▶ **The problem**: Could you print the full listing below, keeping each line identical?
-- Opening Marker --
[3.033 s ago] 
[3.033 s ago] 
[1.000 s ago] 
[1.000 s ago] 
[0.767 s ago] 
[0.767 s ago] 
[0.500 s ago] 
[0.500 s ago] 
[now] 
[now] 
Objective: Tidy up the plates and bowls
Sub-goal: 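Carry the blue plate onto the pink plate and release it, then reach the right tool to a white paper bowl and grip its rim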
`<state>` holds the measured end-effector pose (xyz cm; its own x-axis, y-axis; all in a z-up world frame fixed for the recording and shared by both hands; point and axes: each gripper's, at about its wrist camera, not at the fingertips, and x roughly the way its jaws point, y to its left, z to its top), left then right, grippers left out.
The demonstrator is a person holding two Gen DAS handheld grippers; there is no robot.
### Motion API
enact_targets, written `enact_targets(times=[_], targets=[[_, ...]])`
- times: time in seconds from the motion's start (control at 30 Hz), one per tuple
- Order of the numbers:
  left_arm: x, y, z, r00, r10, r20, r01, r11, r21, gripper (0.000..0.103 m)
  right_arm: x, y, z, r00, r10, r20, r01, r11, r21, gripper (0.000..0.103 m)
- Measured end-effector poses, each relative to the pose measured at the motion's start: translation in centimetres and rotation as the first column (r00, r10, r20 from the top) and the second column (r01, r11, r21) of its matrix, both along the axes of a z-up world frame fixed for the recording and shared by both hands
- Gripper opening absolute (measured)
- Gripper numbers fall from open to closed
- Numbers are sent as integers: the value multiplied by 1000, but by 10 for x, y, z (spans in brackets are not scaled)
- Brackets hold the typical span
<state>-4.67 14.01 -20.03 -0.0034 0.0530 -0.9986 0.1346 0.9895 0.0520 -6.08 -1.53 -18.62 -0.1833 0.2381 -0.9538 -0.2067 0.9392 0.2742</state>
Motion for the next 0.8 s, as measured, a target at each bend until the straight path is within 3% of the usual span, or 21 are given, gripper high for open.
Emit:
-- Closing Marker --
▶ **Solution for this task**:
[3.033 s ago] 
[3.033 s ago] 
[1.000 s ago] 
[1.000 s ago] 
[0.767 s ago] 
[0.767 s ago] 
[0.500 s ago] 
[0.500 s ago] 
[now] 
[now] 
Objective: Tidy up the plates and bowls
Sub-goal: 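Carry the blue plate onto the pink plate and release it, then reach the right tool to a white paper bowl and grip its rim
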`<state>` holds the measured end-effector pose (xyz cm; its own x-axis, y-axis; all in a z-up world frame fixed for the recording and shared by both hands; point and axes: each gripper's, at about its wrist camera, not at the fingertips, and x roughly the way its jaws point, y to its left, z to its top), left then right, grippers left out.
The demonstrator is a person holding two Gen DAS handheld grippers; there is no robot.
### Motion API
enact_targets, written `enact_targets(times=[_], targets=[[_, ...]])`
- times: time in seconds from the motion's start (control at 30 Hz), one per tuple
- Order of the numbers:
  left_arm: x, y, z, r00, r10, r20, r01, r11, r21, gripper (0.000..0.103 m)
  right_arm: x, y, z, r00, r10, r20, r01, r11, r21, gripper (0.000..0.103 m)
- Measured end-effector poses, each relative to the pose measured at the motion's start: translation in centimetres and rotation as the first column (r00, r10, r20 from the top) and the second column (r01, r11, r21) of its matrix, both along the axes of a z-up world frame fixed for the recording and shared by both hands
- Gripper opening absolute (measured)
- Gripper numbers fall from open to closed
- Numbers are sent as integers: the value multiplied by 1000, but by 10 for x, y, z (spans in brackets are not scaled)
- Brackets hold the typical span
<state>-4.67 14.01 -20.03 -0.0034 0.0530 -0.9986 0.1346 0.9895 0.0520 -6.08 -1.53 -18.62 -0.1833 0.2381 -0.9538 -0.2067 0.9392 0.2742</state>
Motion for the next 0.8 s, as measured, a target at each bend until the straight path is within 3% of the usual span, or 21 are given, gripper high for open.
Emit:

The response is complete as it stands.